In short, Defendant bases its motion to strike on the assertions that paragraphs 8 through 11 of the Declaration in question are essentially (1) an untimely export report or supplement thereto, which (2) was improperly used by Plaintiffs in rebuttal. [Dkt. 81.] Rule 26 of the Federal Rules of Civil Procedure governs the first issue of whether or not such an expert report is untimely. When one party discloses to another a witness who is retained to provide expert testimony, the disclosure must be accompanied by a written expert report. Fed.R.Civ.P. 26(a)(2)(B). When the Court has not set a deadline for such a disclosure, the party wishing to rely on such testimony must make a Rule 26 disclosure at least 90 days before the date set for trial or within 30 days of the disclosure of another party in the event that the evidence is intended to rebut a line of testimony disclosed by that other party. Fed.R.Civ.P. 26 (a)(2)(D).

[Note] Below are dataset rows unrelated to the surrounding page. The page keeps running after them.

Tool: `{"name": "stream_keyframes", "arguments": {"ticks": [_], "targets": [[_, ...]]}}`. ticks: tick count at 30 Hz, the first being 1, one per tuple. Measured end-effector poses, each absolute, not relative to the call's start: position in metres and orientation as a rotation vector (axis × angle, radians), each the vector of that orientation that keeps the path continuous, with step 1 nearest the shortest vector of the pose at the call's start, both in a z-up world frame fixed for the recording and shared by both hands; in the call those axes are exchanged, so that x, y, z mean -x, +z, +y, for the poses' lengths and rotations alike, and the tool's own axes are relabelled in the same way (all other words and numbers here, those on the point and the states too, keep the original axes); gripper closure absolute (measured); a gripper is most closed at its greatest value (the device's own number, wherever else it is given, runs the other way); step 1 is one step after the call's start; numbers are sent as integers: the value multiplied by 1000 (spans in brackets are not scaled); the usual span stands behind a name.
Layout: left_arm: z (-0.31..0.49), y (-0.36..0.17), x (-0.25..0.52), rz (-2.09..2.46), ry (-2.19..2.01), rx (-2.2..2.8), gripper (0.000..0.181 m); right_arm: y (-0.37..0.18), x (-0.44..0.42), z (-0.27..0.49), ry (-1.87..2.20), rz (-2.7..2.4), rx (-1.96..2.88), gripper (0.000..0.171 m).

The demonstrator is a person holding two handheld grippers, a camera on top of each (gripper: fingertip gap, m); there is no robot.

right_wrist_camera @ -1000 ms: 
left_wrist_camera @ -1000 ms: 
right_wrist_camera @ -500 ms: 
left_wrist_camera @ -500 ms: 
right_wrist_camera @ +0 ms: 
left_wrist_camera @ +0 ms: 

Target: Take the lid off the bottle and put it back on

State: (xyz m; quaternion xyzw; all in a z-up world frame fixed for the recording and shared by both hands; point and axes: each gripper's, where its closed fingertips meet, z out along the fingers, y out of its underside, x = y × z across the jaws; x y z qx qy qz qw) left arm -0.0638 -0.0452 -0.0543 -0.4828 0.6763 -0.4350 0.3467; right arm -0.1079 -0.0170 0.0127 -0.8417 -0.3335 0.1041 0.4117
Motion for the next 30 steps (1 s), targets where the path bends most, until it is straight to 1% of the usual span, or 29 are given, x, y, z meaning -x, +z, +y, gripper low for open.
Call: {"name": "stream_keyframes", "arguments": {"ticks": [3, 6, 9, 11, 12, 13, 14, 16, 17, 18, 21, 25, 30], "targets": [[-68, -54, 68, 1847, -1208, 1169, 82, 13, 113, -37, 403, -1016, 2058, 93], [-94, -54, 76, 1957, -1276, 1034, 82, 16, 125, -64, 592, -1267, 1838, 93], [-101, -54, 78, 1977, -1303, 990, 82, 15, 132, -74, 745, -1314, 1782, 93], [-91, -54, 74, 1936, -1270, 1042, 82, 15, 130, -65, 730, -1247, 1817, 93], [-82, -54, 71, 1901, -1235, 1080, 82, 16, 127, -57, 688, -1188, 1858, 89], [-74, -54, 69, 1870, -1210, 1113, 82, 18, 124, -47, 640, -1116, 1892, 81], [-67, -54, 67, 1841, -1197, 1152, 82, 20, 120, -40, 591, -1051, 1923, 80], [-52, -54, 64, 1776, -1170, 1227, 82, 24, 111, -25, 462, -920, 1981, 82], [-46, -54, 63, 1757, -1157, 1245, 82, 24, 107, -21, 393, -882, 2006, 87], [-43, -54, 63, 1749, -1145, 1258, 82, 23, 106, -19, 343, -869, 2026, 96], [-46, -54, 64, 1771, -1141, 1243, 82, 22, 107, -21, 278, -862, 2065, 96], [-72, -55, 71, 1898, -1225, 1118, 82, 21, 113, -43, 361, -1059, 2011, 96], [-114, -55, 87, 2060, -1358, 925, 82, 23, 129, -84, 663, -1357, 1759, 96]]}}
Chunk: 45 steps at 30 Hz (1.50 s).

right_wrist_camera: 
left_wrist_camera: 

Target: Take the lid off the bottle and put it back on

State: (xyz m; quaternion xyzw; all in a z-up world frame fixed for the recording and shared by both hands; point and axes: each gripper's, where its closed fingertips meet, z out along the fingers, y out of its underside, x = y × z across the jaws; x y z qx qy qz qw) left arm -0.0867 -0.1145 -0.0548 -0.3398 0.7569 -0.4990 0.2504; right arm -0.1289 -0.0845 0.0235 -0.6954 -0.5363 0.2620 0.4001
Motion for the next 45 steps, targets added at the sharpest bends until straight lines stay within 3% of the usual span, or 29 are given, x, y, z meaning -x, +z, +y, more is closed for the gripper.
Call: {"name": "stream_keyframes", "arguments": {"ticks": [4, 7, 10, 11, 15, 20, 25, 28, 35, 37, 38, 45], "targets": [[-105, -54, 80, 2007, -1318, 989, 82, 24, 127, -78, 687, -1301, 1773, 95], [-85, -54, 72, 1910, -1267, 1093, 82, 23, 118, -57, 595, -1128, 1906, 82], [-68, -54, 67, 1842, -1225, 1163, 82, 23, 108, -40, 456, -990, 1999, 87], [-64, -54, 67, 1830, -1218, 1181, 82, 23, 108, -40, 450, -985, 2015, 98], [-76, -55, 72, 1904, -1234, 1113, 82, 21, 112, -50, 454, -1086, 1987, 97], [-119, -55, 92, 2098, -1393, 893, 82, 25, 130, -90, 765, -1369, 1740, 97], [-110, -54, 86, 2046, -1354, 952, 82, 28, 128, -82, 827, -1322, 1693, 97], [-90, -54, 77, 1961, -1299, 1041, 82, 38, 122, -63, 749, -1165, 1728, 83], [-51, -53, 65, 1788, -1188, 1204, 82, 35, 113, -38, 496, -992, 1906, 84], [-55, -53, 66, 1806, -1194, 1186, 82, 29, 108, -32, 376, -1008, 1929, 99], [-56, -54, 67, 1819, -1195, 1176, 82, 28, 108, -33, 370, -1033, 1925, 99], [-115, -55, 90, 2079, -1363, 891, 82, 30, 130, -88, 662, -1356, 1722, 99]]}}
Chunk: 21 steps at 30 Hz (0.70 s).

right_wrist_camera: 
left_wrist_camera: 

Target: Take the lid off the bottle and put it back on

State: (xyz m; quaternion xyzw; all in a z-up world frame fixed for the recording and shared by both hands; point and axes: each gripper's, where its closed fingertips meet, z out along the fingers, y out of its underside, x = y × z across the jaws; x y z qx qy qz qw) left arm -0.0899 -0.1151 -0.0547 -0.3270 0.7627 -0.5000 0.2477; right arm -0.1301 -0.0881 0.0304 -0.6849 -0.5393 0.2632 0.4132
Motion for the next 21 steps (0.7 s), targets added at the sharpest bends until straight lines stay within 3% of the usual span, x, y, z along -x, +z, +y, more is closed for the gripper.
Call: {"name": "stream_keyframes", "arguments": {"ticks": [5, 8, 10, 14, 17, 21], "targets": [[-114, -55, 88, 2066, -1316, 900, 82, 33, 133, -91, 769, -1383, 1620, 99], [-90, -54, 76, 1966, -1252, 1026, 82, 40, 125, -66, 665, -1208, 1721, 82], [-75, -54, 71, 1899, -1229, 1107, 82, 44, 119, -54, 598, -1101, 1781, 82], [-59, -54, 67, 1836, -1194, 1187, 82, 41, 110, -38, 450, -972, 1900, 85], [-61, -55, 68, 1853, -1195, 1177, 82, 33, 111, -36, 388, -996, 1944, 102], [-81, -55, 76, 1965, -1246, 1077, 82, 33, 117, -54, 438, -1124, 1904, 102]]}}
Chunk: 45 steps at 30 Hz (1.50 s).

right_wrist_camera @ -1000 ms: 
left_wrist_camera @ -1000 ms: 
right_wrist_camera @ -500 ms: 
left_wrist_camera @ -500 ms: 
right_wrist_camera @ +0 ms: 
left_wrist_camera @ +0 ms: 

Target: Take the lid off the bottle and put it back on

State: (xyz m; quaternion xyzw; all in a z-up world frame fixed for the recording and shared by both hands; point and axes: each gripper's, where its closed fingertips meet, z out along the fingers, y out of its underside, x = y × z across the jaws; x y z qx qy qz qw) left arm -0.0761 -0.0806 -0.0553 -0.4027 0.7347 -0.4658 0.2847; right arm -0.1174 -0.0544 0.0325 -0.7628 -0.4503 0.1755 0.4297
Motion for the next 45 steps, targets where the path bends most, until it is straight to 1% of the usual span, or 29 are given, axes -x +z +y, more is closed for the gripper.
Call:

Because the parties informed the Court that the case had settled in January of 2014, there was no longer a deadline set for expert witness disclosure nor a trial date scheduled, so the information in question is clearly not untimely due to violation of a court order or the 90-day requirement. Additionally, in its motion to strike, Defendant does not assert that the affidavit of its surveyor, Gary Kent, or the accompanying survey, which testimony Plaintiffs' purport to rebut, were Rule 26 expert report(s). [ See Dkt. 81.] Thus, having failed to present evidence that it first made a Rule 26 disclosure, the Defendant cannot successfully assert that the Declaration of Greg Williams was a rebuttal disclosure that needed to comply with the Rule 26 requirements.

Whether the disclosures of the two surveys and their accompanying affidavit and Declaration qualify as Rule 26 disclosures is a moot issue, however, as the Court's corrected order setting an evidentiary hearing on Plaintiffs' motion to enforce ordered the parties to "identify any witnesses who may be offered at the hearing to present evidence under Federal Rules of Evidence 702, 703 or 705, and for each such witness identified provide to opposing counsel the report or disclosure required by Federal Rule of Civil Procedure 26(a)(2)(B) or 26(a)(2)(C) as appropriate" by December 10, 2014. [Dkt. 83.] Thus, since the Rule 26 deadlines only apply "[a]bsent a stipulation or court order, " the Court's scheduling order set such a deadline. Fed.R.Civ.P. 26(a)(2)(D). Since this deadline has not yet passed and there is no evidence that Mr. Williams' survey itself (first filed by Defendant in its response to Plaintiffs' motion to enforce) qualifies as a Rule 26 expert report, the Declaration is not an improper expert report nor an improper supplement to an expert report, and the undersigned trusts that both parties will make their disclosures pursuant to Rule 26 as ordered.

As for Defendant's remaining argument, the Court has already addressed the issue of whether the Declaration was improperly used as new evidence introduced in rebuttal upon addressing Defendant's motion for leave to file a surreply. [ See Dkt. 79.] First, it is clear within the Seventh Circuit that "motions to strike generally are disfavored." Olson v. McGinnis, 986 F.2d 1424 (7th Cir. 1993). After acknowledging that "it is appropriate that Defendant be given the opportunity to address the new materials that Plaintiffs submitted along with their reply brief in support of their motion to enforce the settlement agreement, " the Court granted Defendant's motion for leave to file a surreply [ id. at 3], which Defendant dutifully filed [Dkt. 80.] In light of the fact that the Defendant has been given the proper opportunity to reply to Plaintiffs' Declaration in its surreply to Plaintiffs' motion to enforce the settlement agreement, any impropriety of Plaintiffs' having used the Declaration to introduce new evidence in a reply brief has been resolved, and the Court will not strike any portion of Plaintiffs' Declaration.

III. Conclusion

For the aforementioned reasons, the Court hereby DENIES Defendant Panhandle's Motion to Strike. [Dkt. 81.]